“Contrary to Singapore’s ranking in the Global Competitiveness Report, Singaporeans do not see themselves to be very competitive or kiasu” (Being Competitive and Happy (Part Two), Mr. Jason Ng Li Sheng and Miss Ang Swee Hoon).
A team from the National University of Singapore Business School sought to examine how competitive Singaporeans were, concluding that they “do not see themselves to be very competitive or kiasu” (TODAY, Sept. 19). Yet a closer examination of the report suggests that few meaningful conclusions can actually be drawn.
Notwithstanding the small sample size and the probable lack of representativeness, there could have been more information about the 200 Singaporeans surveyed. What are the demographics? What were the segments – if any – considered? Since this is a study on competitiveness in Singapore, which is often tied to one’s education background and work experience, how do results correspondingly differ across institutions and industries?
In fact more fundamentally, how was competition understood and operationalised? The research team measured dimensions of happiness based on the “zest for life” and “sense of accomplishment”, though did not seem to do the same for competition. There might be little dispute over what competition per se is, but respondents are likely to have dissimilar conceptions of what it means for them to be competitive. The further trouble is that competitiveness and kiasu-ness are commonly viewed as pejoratives in Singapore, which might have biased responses when they rated themselves as 3.9 on a scale of seven.
It would perhaps have been more interesting if respondents were also asked to rate how competitive people in their environment were.
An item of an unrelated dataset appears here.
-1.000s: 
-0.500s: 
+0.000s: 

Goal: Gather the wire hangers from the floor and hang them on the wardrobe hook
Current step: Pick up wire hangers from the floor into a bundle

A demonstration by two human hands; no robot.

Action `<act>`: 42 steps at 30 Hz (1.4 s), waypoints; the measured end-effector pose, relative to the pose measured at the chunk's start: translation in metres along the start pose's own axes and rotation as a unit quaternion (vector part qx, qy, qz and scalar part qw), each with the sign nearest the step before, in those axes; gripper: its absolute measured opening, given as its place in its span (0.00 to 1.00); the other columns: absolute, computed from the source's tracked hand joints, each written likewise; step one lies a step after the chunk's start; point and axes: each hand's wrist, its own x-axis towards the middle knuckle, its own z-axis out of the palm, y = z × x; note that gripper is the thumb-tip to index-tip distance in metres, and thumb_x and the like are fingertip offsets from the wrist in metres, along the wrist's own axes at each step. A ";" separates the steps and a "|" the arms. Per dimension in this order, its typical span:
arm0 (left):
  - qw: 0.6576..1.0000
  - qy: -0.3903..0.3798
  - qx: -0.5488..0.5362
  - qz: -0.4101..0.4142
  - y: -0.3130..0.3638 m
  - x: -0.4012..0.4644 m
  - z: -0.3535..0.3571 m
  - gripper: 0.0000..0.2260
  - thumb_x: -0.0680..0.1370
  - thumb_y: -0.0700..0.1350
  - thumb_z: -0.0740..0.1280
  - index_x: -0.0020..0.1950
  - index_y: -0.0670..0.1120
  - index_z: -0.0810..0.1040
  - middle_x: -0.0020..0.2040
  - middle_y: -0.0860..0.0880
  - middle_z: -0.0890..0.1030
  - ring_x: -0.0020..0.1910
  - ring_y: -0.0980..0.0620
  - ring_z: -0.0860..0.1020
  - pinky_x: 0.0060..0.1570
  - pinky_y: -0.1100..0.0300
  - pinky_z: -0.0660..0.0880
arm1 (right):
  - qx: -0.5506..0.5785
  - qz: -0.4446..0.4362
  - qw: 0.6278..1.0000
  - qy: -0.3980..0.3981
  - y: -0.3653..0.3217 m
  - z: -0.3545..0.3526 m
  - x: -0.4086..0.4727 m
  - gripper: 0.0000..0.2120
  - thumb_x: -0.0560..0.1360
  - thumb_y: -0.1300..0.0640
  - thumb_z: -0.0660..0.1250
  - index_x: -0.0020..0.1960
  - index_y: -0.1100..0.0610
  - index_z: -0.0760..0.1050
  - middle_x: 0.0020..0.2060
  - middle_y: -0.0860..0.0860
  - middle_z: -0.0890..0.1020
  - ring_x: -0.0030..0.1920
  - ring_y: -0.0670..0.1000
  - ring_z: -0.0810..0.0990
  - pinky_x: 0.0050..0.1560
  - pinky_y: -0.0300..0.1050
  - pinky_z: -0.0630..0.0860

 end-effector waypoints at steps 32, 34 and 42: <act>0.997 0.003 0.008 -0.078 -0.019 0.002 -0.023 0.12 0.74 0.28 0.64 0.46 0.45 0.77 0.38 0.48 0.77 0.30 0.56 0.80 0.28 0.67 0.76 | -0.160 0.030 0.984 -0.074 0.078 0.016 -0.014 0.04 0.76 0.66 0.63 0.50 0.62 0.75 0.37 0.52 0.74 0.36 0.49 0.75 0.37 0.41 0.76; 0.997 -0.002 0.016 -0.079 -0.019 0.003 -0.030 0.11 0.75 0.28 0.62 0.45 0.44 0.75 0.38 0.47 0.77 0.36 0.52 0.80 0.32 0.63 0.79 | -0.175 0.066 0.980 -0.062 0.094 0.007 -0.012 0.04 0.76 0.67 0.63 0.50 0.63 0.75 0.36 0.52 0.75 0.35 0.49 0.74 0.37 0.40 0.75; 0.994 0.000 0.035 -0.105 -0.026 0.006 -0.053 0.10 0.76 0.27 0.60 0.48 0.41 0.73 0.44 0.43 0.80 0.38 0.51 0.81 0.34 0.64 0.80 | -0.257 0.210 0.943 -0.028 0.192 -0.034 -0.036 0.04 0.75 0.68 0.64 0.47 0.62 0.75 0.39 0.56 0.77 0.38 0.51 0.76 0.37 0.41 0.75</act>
Is it fair to posit that “the more competitive a person is, the happier he is”? To a certain extent, yes, although the correlation should not be confused with causation. The research team argues that “a driven, competitive individual does not take things for granted”, that they tend to be more exuberant and have greater satisfaction with life, even though the last two characteristics could instead determine how competitive a person is. Again bias could be at work, because it is reasonable for a supposedly competitive person to reckon that they done better vis-à-vis their contemporaries, and therefore rate themselves more highly.
The final point on the satisfaction with life is unfortunately simplistic too. Besides raising additional questions on why Singaporeans might be dissatisfied with a range of national issues, the respondent’s satisfaction with life appears to have little bearing on how policies should be crafted. So unless more details about the research study are shared and follow-ups are planned – such as qualitative substantiations through interviews or focus group discussions – there will be little of value to present discourse.